Aligning of short sequences to whole genomes and a program to verify PCR primers

Abstract

Today, there are several algorithms and tools available for aligning nucleotide sequences locally. In this master thesis is especially MegaBlast, bu also other tools in the BLAST family, used in the construction of two different applications. What these applications have in common, is that they aim to find all perfect matches when aligning short nucleotide sequences to a large nucleotide database. Both accuracy and time efficiency is emphasized in the applications.

UniquePrimers, one of the applications, is constructed in the context of verifying potential primers for a polymerase chain reactions. The application uses the primers as input, and returns all sequences that include the primers within a specified distance between the primers. This means that the application verifies whether or not a pair of primers are unique for only one specific database sequence. A search takes approximately from 15 seconds up to 5 minutes to execute. By using MegaBlast and word length (W) 12, it is guaranteed that all perfect matches will be found when the primers have the length 15 bp or more.

Multiple Oligo Search is written in context of the Nesvold method and detection of unknown genetically modified organisms. When designing a genetically modified organism (GMO), a DNA sequence is introduced into the cell of for example a plant or any other organism. If the whole genome sequence of the organism that is examined is known, it is theoretically possible to construct a microarray which contains all sequences of a certain length that is not included in the organism.

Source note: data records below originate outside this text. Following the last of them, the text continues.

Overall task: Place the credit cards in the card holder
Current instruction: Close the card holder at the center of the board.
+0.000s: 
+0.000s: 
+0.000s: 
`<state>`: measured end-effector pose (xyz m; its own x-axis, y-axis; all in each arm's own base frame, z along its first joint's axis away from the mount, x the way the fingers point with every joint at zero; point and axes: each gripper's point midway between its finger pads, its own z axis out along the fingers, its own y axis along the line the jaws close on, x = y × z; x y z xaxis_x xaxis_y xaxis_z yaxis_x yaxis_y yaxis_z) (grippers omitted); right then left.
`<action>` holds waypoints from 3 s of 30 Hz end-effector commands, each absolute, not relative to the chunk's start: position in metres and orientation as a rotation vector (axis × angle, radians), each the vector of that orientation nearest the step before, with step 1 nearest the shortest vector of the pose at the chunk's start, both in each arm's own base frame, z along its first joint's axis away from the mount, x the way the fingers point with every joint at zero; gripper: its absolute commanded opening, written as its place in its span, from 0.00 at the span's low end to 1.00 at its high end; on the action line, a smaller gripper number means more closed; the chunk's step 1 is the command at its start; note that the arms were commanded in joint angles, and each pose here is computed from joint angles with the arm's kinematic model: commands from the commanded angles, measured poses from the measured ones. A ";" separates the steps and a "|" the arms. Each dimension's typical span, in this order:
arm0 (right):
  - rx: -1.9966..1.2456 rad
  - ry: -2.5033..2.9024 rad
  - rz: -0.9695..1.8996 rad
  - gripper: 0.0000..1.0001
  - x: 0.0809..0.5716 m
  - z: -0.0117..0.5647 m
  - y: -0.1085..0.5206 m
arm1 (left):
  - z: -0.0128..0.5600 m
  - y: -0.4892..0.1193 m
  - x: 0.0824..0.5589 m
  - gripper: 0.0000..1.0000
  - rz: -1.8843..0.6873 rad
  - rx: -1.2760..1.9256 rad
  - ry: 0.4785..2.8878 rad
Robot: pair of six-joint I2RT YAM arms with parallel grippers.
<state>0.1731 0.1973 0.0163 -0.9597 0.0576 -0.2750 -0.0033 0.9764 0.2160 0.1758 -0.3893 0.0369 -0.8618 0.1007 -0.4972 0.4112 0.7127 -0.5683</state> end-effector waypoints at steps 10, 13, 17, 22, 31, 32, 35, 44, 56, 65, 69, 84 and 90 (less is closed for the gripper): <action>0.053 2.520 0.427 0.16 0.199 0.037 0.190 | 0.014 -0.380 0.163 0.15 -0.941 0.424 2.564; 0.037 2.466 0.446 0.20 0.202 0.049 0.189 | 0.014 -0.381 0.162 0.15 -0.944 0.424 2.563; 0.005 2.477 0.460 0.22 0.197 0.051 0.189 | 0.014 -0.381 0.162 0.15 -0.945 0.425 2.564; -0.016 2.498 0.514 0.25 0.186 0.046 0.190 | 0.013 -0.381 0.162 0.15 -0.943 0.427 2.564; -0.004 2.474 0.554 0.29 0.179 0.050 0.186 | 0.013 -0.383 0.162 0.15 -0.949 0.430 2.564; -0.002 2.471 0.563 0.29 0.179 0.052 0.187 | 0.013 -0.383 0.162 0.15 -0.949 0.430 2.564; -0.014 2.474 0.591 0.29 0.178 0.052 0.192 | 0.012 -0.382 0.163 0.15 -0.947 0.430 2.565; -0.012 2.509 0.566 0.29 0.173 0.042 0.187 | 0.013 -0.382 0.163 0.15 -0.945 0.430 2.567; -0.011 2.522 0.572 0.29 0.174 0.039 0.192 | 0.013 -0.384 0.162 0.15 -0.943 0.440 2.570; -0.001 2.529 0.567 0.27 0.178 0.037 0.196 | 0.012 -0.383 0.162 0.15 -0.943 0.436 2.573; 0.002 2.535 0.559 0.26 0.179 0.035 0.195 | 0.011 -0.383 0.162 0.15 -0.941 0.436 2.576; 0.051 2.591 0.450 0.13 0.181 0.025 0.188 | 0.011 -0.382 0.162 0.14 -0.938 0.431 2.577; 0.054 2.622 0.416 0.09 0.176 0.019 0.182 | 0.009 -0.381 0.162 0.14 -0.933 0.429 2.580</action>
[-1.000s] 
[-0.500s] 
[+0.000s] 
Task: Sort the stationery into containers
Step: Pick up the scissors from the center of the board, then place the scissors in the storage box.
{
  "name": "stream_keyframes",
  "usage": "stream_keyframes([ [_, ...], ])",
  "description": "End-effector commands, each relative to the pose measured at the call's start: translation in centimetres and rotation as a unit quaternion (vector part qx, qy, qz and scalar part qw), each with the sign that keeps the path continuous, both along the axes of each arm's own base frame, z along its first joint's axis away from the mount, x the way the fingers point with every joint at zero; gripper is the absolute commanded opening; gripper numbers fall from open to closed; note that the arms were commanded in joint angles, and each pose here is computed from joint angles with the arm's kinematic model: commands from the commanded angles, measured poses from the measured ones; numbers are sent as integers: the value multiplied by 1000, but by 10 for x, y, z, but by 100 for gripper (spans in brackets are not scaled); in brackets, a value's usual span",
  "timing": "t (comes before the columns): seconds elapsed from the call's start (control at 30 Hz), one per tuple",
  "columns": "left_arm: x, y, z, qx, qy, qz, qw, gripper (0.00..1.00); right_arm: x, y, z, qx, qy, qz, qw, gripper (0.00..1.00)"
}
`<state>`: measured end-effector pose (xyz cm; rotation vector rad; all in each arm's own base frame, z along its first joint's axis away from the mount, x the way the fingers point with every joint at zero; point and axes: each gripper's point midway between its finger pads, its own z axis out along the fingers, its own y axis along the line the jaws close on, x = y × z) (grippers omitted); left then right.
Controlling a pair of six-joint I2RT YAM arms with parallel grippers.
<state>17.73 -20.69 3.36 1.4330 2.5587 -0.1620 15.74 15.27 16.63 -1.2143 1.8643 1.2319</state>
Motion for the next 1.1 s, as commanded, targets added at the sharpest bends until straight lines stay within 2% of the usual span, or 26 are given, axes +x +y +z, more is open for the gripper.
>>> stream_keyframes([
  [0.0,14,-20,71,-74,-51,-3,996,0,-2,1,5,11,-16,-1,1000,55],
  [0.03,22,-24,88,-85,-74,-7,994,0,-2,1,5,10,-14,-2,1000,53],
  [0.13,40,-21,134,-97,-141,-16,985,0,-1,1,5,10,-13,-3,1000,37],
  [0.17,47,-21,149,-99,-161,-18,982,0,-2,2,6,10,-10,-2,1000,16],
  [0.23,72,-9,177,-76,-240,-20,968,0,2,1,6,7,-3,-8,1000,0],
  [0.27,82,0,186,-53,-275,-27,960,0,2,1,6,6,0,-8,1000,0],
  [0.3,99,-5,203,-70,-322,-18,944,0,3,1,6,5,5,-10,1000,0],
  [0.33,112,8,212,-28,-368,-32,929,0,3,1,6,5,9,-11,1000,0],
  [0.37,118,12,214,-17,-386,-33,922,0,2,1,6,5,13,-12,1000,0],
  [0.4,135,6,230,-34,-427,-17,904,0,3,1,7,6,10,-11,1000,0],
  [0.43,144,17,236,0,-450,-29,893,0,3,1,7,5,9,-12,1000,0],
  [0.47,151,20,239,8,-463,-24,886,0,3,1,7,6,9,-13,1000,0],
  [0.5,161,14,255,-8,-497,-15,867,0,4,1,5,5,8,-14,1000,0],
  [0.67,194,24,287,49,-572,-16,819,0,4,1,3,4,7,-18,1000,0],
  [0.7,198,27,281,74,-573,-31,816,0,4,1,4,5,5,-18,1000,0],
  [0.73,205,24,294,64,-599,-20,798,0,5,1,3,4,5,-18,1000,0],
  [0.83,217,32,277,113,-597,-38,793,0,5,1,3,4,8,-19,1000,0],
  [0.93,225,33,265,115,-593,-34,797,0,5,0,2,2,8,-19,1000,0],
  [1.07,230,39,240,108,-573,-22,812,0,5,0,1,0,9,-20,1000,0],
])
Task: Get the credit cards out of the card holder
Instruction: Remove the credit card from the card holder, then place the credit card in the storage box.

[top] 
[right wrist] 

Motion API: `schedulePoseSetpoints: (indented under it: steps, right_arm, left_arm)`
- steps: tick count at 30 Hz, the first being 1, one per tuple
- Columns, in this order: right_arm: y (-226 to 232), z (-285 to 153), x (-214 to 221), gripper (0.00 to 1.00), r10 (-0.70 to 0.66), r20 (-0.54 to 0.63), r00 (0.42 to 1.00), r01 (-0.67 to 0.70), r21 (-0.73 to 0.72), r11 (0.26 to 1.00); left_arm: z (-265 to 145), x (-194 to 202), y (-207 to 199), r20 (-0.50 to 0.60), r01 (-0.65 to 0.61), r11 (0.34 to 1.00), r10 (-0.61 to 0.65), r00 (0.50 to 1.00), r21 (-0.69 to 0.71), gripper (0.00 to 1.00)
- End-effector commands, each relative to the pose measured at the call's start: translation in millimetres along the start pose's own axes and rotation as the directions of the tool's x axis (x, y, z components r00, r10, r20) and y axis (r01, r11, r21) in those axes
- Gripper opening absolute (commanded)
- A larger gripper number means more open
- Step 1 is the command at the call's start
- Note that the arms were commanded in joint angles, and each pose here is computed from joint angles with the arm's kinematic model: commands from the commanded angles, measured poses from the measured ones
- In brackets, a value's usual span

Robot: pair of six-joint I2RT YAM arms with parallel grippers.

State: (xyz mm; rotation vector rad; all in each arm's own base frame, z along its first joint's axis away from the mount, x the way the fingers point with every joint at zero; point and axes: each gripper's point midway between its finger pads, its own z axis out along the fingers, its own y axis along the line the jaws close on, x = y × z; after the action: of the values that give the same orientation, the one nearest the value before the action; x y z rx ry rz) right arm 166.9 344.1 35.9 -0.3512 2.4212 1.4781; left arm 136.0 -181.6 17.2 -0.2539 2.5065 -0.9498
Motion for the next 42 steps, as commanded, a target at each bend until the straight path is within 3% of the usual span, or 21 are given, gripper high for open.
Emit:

The plant Arabidopsis thaliana is examined in the context of the Nesvold method, and the chosen nucleotide sequence length is 15 bp. Since there are more than one billion different nucleotide sequences of length 15 bp, three reduction steps are used to come down to an amount of approximately six million which is few enough for designing a microarray. It is the probes from this microarray after hybridization of the unknown GMO that Multiple Oligo Search is designed for. With the prediction that two percent of the probes give false positive signals, will there be approximately 120,000 false positive signals out of six million probes. But, with the criterion that both the forward and the reverse strand must give a signal, there are approximately 1200 nucleotide sequences with both true and false positive signals.

Multiple Oligo Search uses these 1200 nucleotide sequences as input, and returns a list of which database sequences that include most of the sequences. Tests of the application with simulated designed data showed that in approximately 50 percent of the times, the application returns the true insert. This means that to make the application more reliable, there must be less than two percent false positive signals.